**YOUR GOAL:** Locate, in the data below, the line that contains "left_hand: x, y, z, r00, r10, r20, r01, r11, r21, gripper" and the line that contains "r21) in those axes"; reproduce exactly those two lines and every line between them, nothing more.

== SOURCE DATA

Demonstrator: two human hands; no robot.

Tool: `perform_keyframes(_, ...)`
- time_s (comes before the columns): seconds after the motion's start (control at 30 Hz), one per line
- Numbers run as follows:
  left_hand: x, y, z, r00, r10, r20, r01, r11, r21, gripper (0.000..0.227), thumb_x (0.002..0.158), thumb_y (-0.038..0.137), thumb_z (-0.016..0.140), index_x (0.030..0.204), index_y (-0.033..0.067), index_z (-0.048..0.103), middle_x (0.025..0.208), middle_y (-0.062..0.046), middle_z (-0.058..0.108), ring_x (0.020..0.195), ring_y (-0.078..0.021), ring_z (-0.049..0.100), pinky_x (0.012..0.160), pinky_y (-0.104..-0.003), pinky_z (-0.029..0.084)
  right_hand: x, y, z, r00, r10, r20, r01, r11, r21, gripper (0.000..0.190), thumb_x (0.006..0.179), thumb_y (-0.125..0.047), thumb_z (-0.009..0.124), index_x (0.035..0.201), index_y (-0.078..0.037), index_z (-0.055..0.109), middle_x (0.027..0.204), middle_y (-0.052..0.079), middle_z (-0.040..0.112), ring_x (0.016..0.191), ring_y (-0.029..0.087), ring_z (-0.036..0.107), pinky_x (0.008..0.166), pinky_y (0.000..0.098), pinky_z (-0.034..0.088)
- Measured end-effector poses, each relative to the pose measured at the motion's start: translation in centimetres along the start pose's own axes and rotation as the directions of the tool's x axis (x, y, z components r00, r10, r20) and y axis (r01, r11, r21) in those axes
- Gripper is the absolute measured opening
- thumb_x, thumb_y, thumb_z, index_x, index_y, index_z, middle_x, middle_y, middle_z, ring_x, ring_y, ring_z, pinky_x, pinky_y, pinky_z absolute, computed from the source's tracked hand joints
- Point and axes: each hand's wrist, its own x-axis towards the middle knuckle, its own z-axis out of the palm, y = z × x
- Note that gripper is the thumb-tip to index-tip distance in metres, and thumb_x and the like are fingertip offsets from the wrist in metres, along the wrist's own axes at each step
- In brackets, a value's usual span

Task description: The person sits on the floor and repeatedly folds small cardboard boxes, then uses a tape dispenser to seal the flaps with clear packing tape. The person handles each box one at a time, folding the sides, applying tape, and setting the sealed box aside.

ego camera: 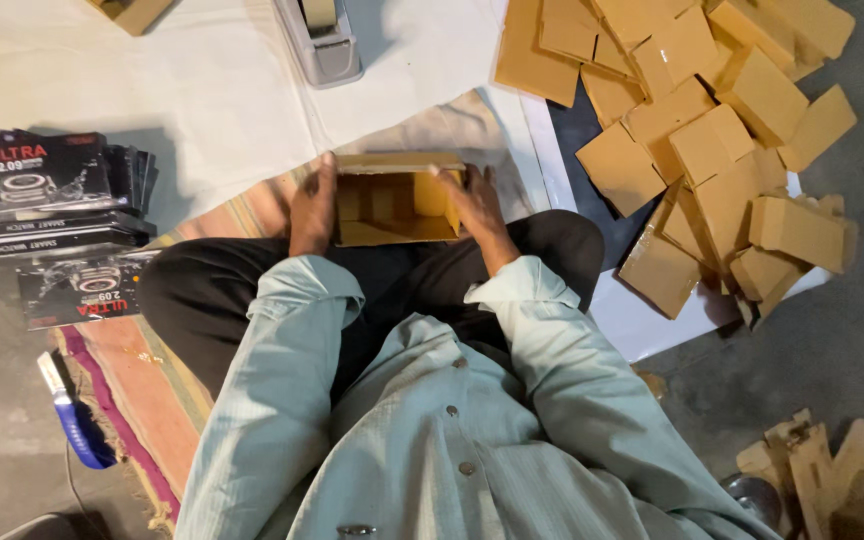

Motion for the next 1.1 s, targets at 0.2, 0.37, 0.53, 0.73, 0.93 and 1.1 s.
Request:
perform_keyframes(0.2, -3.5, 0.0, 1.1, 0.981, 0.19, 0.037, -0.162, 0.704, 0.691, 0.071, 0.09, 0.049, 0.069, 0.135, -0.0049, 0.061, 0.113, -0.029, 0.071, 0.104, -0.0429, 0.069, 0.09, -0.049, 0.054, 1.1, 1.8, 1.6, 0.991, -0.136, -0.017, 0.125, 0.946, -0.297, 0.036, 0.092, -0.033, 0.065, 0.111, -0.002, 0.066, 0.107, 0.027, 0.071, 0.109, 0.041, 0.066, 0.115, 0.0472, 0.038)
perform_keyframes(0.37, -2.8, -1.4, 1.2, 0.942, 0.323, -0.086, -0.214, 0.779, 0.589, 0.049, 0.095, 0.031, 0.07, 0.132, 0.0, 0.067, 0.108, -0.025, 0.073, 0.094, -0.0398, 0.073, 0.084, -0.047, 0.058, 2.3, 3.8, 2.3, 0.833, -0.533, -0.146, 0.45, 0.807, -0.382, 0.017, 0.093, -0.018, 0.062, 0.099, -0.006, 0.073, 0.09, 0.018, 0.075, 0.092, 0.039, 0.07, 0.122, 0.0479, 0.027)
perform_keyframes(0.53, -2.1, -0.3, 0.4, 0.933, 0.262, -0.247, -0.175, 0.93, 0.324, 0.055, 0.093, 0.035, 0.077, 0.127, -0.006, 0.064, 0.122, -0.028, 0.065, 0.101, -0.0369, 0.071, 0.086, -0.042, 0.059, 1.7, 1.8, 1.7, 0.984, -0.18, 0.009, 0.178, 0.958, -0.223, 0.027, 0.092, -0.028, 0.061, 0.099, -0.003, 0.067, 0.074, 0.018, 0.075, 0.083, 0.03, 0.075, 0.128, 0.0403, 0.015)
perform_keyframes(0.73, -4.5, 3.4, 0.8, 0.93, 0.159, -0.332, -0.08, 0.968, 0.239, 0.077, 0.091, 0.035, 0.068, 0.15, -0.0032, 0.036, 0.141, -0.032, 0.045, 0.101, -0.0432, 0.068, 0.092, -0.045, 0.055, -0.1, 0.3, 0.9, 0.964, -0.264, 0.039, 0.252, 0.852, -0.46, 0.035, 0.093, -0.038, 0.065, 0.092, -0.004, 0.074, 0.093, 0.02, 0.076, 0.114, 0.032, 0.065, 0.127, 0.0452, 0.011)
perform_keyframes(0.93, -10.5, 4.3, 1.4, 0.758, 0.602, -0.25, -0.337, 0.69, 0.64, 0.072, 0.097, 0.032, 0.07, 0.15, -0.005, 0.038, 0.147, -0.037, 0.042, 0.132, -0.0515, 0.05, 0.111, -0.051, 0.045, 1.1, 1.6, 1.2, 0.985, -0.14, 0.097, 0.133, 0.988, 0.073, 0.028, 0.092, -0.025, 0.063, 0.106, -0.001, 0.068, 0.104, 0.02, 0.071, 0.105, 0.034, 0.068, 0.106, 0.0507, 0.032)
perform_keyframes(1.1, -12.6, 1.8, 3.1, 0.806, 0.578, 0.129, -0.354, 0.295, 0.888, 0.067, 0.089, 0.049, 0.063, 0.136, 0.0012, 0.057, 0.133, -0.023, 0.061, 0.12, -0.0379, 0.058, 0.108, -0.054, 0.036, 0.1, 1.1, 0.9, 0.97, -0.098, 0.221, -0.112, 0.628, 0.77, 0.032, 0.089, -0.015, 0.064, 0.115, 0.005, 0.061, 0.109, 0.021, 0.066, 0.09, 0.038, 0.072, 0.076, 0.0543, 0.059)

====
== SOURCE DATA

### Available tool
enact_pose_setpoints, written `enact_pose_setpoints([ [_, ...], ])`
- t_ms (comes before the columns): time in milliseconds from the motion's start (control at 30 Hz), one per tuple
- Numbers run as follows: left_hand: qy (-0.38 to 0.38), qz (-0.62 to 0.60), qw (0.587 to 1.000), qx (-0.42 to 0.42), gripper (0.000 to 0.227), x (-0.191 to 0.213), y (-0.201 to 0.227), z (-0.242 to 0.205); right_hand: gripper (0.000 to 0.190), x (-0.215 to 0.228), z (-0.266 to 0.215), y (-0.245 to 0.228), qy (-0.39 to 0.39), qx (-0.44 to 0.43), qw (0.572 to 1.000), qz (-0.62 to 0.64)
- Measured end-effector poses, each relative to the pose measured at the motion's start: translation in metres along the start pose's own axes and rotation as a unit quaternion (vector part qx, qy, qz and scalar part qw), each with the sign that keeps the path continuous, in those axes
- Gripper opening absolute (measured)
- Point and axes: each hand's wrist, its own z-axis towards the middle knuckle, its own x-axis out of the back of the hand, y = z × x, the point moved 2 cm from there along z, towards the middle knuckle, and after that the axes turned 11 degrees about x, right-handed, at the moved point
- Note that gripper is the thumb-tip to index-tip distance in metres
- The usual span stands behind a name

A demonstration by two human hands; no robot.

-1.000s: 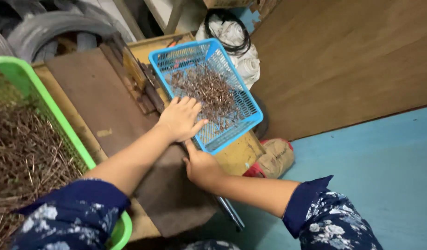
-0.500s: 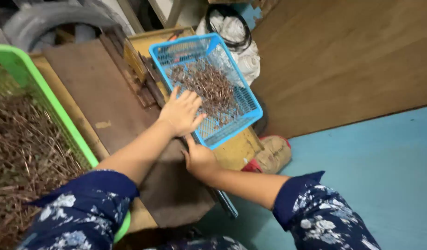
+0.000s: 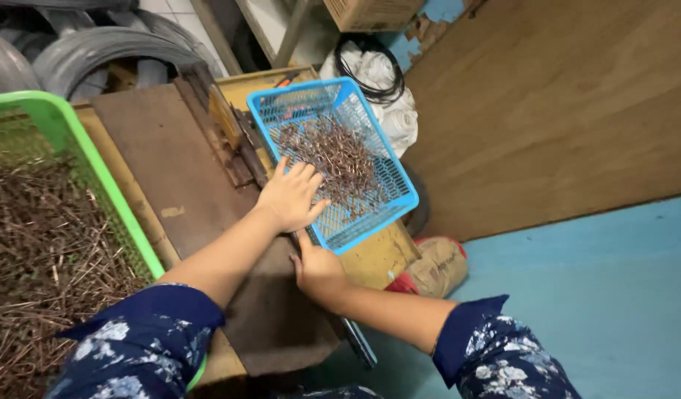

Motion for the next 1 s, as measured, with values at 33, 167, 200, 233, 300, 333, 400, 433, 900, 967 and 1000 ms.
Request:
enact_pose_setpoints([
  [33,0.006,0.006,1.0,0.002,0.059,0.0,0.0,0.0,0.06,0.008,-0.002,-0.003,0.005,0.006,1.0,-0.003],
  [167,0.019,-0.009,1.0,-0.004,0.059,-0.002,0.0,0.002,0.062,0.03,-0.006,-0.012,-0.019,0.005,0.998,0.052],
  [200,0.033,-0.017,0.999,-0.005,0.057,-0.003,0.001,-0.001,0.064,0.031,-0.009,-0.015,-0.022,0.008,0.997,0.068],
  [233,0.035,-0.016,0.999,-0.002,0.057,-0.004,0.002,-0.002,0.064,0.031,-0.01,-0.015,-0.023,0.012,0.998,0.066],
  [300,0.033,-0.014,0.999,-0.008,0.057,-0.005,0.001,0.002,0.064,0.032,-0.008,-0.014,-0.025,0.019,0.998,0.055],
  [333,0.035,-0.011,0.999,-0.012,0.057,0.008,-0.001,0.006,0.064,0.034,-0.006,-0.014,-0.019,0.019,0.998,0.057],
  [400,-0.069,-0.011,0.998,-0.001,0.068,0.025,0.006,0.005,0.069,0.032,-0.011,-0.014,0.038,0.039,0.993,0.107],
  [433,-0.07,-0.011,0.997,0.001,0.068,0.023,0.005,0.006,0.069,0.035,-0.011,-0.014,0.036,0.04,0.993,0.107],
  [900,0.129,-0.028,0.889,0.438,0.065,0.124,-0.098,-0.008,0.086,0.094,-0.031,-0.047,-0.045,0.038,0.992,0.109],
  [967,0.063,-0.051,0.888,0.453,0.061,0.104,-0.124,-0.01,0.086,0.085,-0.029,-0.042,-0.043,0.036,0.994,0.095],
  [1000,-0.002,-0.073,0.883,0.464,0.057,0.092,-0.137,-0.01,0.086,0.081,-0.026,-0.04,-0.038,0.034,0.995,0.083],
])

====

**YOUR SOLUTION:**
  left_hand: x, y, z, r00, r10, r20, r01, r11, r21, gripper (0.000..0.227), thumb_x (0.002..0.158), thumb_y (-0.038..0.137), thumb_z (-0.016..0.140), index_x (0.030..0.204), index_y (-0.033..0.067), index_z (-0.048..0.103), middle_x (0.025..0.208), middle_y (-0.062..0.046), middle_z (-0.058..0.108), ring_x (0.020..0.195), ring_y (-0.078..0.021), ring_z (-0.049..0.100), pinky_x (0.012..0.160), pinky_y (-0.104..-0.003), pinky_z (-0.029..0.084)
  right_hand: x, y, z, r00, r10, r20, r01, r11, r21, gripper (0.000..0.190), thumb_x (0.006..0.179), thumb_y (-0.125..0.047), thumb_z (-0.009..0.124), index_x (0.035..0.201), index_y (-0.078..0.037), index_z (-0.055..0.109), middle_x (0.027..0.204), middle_y (-0.052..0.079), middle_z (-0.040..0.112), ring_x (0.016..0.191), ring_y (-0.029..0.087), ring_z (-0.036..0.107), pinky_x (0.008..0.166), pinky_y (0.000..0.098), pinky_z (-0.034..0.088)
- Measured end-effector poses, each relative to the pose measured at the motion's start: translation in centimetres along the start pose's own axes and rotation as the directions of the tool's x axis (x, y, z components r00, r10, r20) and y axis (r01, r11, r21) in those axes

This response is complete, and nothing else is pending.